Mass tort case alert: Supreme Court grants permission to appeal in Shell case

​The Supreme Court has granted permission to appeal in this important mass tort case on parent company liability and jurisdiction. Chris Owen and Adam Bristow consider the impact of that decision and its interaction with the Vedanta and Unilever cases.

The Supreme Court has recently accepted the claimants’ application for permission to appeal the Court of Appeal judgment in Okpabi and others v Royal Dutch Shell Plc and another [2018] EWCA Civ 191. The Court of Appeal had upheld the High Court’s decision that the English courts do not have jurisdiction to hear environmental tort claims against the UK listed first defendant (RDS), and its Nigerian subsidiary, (SPDC), a joint venture with Nigerian shareholders and the Nigerian government (see our article). This was on the basis that the claimants had failed to demonstrate an arguable duty of care as between RDS and the claimants.

The Supreme Court’s decision to grant permission to appeal means that, in the opinion of the Justices, the claimants' appeal raises an arguable point of law of general public importance which ought to be considered by the Supreme Court.

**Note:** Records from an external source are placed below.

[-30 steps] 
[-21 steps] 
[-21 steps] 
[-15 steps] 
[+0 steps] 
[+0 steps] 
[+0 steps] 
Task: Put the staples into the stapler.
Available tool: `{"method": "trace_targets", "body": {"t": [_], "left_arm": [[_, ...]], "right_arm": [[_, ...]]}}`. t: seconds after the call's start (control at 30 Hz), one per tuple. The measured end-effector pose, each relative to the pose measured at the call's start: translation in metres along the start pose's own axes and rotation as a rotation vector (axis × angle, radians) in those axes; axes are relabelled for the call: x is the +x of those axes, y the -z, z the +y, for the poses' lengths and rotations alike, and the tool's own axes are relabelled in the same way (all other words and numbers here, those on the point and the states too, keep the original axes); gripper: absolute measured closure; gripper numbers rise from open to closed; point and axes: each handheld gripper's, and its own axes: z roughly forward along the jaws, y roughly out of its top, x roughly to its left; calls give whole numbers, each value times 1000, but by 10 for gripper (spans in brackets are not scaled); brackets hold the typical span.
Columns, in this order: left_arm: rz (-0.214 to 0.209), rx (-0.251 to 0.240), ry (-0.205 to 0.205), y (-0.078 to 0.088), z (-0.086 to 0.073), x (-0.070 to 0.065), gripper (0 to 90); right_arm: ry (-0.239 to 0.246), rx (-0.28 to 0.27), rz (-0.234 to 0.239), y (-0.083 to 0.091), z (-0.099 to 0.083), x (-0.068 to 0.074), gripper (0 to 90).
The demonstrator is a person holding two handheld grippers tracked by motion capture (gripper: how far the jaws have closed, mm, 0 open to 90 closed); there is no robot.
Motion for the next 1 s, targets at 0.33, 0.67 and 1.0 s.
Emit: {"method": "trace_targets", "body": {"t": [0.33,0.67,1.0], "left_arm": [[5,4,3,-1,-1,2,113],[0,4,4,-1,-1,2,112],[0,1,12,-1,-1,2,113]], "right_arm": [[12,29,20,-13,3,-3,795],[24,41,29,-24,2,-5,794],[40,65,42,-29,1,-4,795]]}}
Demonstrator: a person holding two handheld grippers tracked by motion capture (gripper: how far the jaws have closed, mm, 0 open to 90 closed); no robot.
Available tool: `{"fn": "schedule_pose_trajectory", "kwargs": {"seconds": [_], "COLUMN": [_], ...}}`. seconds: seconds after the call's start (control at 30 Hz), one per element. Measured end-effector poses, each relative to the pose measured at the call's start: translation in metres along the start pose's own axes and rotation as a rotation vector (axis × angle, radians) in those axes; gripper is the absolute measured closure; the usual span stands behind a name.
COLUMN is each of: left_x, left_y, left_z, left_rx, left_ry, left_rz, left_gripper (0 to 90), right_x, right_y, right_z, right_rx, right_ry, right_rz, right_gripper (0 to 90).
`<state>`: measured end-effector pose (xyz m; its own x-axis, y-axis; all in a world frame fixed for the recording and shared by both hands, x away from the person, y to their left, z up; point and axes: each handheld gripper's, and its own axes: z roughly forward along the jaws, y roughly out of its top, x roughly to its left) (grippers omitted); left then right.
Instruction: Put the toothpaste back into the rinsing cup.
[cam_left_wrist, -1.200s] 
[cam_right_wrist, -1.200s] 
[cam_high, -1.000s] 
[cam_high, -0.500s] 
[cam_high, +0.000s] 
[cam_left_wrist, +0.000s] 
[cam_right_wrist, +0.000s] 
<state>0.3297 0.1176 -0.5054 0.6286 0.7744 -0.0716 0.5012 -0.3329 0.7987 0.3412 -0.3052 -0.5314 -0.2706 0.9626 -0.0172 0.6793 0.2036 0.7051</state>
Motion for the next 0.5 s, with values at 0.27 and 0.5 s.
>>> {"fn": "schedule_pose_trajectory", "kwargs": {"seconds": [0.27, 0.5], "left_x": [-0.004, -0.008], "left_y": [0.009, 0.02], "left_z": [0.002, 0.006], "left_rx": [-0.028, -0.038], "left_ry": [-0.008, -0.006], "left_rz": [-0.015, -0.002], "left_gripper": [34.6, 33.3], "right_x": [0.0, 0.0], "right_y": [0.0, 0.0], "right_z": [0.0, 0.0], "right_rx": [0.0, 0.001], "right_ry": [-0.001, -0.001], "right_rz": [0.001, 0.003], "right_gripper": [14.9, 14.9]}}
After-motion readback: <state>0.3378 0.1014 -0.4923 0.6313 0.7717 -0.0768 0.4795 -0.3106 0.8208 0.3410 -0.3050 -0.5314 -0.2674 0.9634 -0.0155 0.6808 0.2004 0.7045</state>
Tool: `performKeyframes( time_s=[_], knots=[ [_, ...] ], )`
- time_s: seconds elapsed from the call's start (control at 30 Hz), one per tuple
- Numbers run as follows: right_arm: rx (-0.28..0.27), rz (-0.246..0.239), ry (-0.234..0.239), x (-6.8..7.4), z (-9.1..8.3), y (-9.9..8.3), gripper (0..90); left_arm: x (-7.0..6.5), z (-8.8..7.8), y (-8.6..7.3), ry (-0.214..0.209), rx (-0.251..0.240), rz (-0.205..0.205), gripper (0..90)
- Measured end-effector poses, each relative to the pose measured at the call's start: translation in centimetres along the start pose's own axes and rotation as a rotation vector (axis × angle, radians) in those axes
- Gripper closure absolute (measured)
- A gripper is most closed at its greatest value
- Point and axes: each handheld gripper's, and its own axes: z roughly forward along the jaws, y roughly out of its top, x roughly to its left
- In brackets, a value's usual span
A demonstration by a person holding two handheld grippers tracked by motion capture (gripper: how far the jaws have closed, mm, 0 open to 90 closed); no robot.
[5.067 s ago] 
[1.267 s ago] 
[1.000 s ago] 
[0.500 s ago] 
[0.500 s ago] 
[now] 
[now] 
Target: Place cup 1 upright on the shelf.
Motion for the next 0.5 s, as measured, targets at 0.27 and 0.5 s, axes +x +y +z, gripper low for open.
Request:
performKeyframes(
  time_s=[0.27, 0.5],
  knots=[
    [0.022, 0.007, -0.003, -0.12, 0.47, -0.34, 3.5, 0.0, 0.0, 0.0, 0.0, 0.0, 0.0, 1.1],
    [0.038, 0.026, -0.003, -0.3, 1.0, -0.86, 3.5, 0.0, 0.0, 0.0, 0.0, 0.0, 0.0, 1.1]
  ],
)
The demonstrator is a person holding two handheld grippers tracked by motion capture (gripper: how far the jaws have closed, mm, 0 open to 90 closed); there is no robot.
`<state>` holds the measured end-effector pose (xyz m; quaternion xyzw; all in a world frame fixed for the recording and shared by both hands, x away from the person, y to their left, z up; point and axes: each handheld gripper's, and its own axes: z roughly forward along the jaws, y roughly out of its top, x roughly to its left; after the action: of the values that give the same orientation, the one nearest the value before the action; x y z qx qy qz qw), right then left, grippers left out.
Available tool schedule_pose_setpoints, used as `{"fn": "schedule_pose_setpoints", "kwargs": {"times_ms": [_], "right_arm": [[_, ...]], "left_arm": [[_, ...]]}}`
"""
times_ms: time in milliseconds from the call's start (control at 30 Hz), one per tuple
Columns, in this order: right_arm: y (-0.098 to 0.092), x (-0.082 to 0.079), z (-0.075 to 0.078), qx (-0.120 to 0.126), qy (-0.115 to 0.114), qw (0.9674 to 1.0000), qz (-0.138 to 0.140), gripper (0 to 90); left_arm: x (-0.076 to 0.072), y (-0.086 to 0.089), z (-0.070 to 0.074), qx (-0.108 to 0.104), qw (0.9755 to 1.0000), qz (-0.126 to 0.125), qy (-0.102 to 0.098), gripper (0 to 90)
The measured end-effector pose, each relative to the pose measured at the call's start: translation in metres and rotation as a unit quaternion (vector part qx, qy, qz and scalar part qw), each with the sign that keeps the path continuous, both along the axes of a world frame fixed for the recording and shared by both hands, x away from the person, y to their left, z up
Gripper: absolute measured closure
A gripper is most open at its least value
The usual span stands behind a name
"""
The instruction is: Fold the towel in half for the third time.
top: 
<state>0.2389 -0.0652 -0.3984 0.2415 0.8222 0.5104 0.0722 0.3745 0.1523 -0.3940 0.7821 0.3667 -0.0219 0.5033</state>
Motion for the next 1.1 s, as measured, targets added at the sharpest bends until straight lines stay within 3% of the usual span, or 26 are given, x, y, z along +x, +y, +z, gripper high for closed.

The decision whether to grant permission to appeal in the Shell case had been stayed pending the Supreme Court’s decision in the Vedanta case. The Supreme Court gave its judgment in that case in April this year, upholding the English courts’ jurisdiction to hear claims against Vedanta and its Zambian subsidiary for the acts of that subsidiary in Zambia (see our article). The Vedanta case confirmed that a duty of care can exist between a parent company and third parties affected by the operations of its subsidiaries. The decision in Vedanta appears to widen the circumstances in which an arguable parent company duty of care can be made out.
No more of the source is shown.